# Task statement
Except for images, print the whole listing verbatim.

___ Recorded information ___

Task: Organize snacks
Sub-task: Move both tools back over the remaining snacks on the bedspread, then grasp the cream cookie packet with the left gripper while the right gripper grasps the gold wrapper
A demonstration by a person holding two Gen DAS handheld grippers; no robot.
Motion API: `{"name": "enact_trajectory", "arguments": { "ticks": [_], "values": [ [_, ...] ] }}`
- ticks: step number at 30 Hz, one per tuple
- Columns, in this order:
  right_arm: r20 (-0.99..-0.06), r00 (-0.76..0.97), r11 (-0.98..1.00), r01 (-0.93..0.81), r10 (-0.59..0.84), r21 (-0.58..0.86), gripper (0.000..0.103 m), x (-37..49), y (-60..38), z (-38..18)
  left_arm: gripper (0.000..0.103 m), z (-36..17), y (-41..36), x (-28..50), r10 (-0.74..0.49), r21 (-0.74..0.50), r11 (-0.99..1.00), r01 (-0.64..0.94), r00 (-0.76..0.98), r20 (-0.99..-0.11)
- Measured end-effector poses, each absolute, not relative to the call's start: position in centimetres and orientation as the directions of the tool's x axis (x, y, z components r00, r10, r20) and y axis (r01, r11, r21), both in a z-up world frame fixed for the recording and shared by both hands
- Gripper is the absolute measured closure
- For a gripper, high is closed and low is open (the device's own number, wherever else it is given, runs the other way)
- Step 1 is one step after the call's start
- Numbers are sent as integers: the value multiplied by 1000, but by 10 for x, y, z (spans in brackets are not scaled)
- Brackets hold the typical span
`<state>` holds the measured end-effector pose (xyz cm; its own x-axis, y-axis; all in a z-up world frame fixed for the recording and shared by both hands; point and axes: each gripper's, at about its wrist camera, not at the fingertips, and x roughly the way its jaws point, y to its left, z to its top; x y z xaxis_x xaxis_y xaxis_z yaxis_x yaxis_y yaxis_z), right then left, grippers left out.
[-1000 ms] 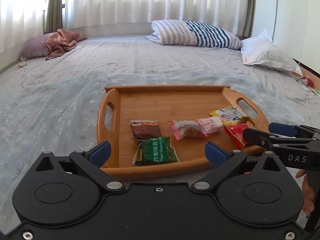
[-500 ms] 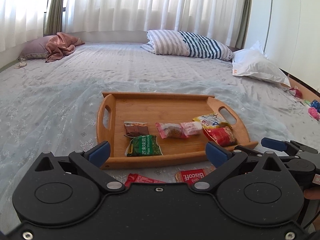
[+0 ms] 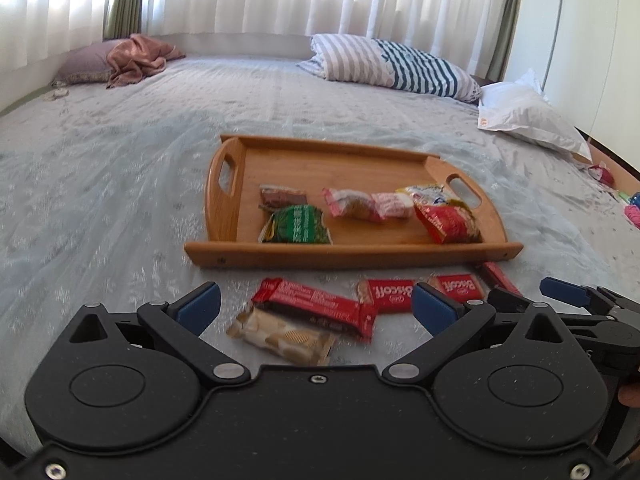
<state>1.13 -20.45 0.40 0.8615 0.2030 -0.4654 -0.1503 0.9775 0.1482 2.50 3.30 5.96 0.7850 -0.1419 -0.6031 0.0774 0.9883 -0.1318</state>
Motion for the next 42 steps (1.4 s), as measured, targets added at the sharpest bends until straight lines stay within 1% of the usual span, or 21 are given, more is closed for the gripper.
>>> {"name": "enact_trajectory", "arguments": {
  "ticks": [5,11,16,21,24,26,28,29,31,34,39,42],
  "values": [
    [-462,858,971,-159,224,176,3,1,-202,1,1,46,36,26,-121,-124,991,57,784,-609],
    [-471,854,974,-166,220,155,13,-6,-190,-3,1,29,36,32,-81,-72,996,46,790,-608],
    [-486,845,973,-166,225,162,19,-7,-182,-9,6,18,36,36,-82,-54,997,62,783,-617],
    [-492,846,978,-153,204,143,19,-5,-175,-12,8,9,37,40,-88,-46,996,76,777,-623],
    [-499,845,980,-135,191,146,19,-2,-173,-14,12,6,38,44,-84,-34,996,80,778,-623],
    [-502,847,982,-119,176,145,19,1,-173,-15,16,4,38,46,-87,-27,996,90,775,-626],
    [-503,849,984,-108,164,139,19,3,-171,-16,25,2,38,47,-100,-35,994,102,765,-637],
    [-502,850,985,-106,160,135,19,4,-171,-17,27,1,38,49,-109,-43,993,106,757,-644],
    [-502,851,987,-104,152,122,18,6,-168,-17,28,0,37,48,-110,-47,993,104,759,-642],
    [-502,854,990,-101,138,102,18,8,-164,-19,32,1,37,44,-105,-35,994,107,762,-639],
    [-496,860,993,-82,116,89,17,11,-159,-20,38,3,40,39,-114,-54,993,104,761,-639],
    [-488,869,996,-60,87,71,17,13,-155,-21,39,5,40,38,-109,-50,994,100,760,-640]
  ]
}}
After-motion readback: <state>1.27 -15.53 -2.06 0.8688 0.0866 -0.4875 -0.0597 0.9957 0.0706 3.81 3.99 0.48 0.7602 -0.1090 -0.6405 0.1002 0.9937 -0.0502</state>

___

# Result of this task
Task: Organize snacks
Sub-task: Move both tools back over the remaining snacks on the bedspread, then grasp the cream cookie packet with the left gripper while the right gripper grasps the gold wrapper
A demonstration by a person holding two Gen DAS handheld grippers; no robot.
Motion API: `{"name": "enact_trajectory", "arguments": { "ticks": [_], "values": [ [_, ...] ] }}`
- ticks: step number at 30 Hz, one per tuple
- Columns, in this order:
  right_arm: r20 (-0.99..-0.06), r00 (-0.76..0.97), r11 (-0.98..1.00), r01 (-0.93..0.81), r10 (-0.59..0.84), r21 (-0.58..0.86), gripper (0.000..0.103 m), x (-37..49), y (-60..38), z (-38..18)
  left_arm: gripper (0.000..0.103 m), z (-36..17), y (-41..36), x (-28..50), r10 (-0.74..0.49), r21 (-0.74..0.50), r11 (-0.99..1.00), r01 (-0.64..0.94), r00 (-0.76..0.98), r20 (-0.99..-0.11)
- Measured end-effector poses, each absolute, not relative to the call's start: position in centimetres and orientation as the directions of the tool's x axis (x, y, z components r00, r10, r20) and y axis (r01, r11, r21), both in a z-up world frame fixed for the recording and shared by both hands
- Gripper is the absolute measured closure
- For a gripper, high is closed and low is open (the device's own number, wherever else it is given, runs the other way)
- Step 1 is one step after the call's start
- Numbers are sent as integers: the value multiplied by 1000, but by 10 for x, y, z (spans in brackets are not scaled)
- Brackets hold the typical span
`<state>` holds the measured end-effector pose (xyz cm; its own x-axis, y-axis; all in a z-up world frame fixed for the recording and shared by both hands; point and axes: each gripper's, at about its wrist camera, not at the fingertips, and x roughly the way its jaws point, y to its left, z to its top; x y z xaxis_x xaxis_y xaxis_z yaxis_x yaxis_y yaxis_z), right then left, grippers left out.
[-1000 ms] 
[-500 ms] 
[+0 ms] 
<state>1.13 -20.45 0.40 0.8615 0.2030 -0.4654 -0.1503 0.9775 0.1482 2.50 3.30 5.96 0.7850 -0.1419 -0.6031 0.0774 0.9883 -0.1318</state>
Motion for the next 42 steps (1.4 s), as measured, targets added at the sharpest bends until straight lines stay within 1% of the usual span, or 21 are given, more is closed for the gripper.
>>> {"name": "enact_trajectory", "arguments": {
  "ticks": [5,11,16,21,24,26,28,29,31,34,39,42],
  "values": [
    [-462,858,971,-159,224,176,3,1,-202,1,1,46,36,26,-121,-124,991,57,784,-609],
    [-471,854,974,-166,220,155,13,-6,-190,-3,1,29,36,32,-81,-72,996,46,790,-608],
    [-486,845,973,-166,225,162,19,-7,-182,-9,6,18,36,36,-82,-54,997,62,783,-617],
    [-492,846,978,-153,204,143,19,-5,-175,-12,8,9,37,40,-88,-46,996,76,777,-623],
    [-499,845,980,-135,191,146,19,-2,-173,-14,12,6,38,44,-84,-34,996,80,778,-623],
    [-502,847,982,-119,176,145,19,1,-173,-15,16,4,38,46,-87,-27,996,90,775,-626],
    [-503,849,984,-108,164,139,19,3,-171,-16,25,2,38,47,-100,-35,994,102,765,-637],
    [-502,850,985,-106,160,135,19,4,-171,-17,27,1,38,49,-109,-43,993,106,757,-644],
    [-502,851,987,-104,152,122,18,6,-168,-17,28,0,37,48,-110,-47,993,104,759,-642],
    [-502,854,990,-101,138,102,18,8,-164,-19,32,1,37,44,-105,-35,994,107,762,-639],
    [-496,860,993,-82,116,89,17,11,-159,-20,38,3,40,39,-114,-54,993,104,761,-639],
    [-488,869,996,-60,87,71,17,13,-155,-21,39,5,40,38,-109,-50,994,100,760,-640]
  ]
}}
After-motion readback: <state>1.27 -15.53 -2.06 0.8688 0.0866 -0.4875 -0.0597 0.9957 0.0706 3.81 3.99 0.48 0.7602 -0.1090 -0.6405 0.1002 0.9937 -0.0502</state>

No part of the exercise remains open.